Missouri gave us names and references and lists of books- ancient and modern- and sent us off on our mission. When the time came for us to revisit out worst nightmares, none of us went alone. We traveled to the deep woods of Colorado, and to dying towns on a dried up lake and by a burned out orchard. To an abandoned housing development, and one full of children running around, to a creepy, run down house with cages in the barn and into the sewers of St Louis. We went to an antique shop and to a small town in Mississippi and to formerly haunted houses and crypts and cemeteries. We went everywhere any of us had known the Winchesters to be and sometimes Sam would come, but when we couldn’t tell him where Dean was, he’d always leave again. Eventually, and this took a hell of a lot of years, we got his pattern down. We knew where he’d be and when he’d be there. Our research was paying off in other areas too. We’d found a spell that would call Dean from where ever he was. It would only last a short time, but we hoped it would be enough.

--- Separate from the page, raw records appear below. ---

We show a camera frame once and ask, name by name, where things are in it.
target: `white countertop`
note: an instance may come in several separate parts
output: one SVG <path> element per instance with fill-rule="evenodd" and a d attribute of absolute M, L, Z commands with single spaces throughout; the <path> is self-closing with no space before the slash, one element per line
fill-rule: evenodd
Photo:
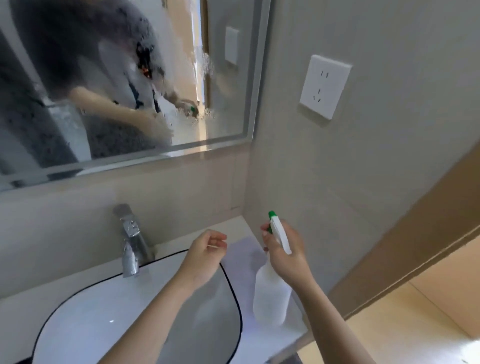
<path fill-rule="evenodd" d="M 242 217 L 233 218 L 208 227 L 208 229 L 225 233 L 228 236 L 228 244 L 241 240 L 251 242 L 252 239 L 255 239 Z M 188 249 L 201 232 L 196 231 L 157 245 L 156 258 L 159 259 Z M 14 364 L 30 357 L 42 325 L 63 301 L 79 290 L 121 272 L 121 259 L 116 259 L 0 300 L 0 364 Z M 236 291 L 236 295 L 241 301 L 243 296 L 252 295 L 252 292 L 250 289 L 241 289 Z M 242 308 L 242 316 L 244 323 L 252 322 L 249 307 Z M 286 323 L 280 328 L 261 328 L 256 325 L 244 328 L 237 352 L 231 363 L 264 363 L 282 348 L 300 338 L 306 331 L 301 311 L 292 299 Z"/>

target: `light purple cloth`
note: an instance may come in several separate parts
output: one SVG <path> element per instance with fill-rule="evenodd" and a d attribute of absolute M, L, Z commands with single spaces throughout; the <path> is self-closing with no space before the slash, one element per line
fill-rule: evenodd
<path fill-rule="evenodd" d="M 229 245 L 227 255 L 222 260 L 223 268 L 239 302 L 243 332 L 259 327 L 253 315 L 253 294 L 255 276 L 266 262 L 266 254 L 254 237 Z"/>

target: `wooden door frame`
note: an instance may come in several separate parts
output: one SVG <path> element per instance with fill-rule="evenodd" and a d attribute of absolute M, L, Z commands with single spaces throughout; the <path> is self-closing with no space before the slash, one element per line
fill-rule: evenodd
<path fill-rule="evenodd" d="M 388 231 L 328 297 L 347 319 L 480 235 L 480 142 Z"/>

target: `sink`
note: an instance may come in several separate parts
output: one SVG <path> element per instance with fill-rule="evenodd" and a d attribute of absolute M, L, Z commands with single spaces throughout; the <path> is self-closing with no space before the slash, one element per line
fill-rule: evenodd
<path fill-rule="evenodd" d="M 33 364 L 96 364 L 173 277 L 186 252 L 154 261 L 135 277 L 117 275 L 67 299 L 43 325 Z M 181 308 L 158 363 L 229 363 L 241 331 L 237 298 L 221 267 Z"/>

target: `electrical outlet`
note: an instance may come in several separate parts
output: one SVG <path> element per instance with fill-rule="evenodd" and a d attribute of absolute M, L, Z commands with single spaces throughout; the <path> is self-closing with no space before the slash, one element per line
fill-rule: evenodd
<path fill-rule="evenodd" d="M 300 103 L 331 120 L 352 66 L 313 55 Z"/>

Missouri had warned us at the beginning that this was to help Sam and Dean, not to martyr ourselves and that we should never let our mission consume us the way theirs had. We’d listened. We all had lives, had families. Some of us hunted, most of us just led normal existences, as much as tracking a spirit and working on a spell to bring back his dead brother could be called normal. The years passed and the children grew up and most that had started this quest were not there to see the end. But all of us contributed and that’s what counts.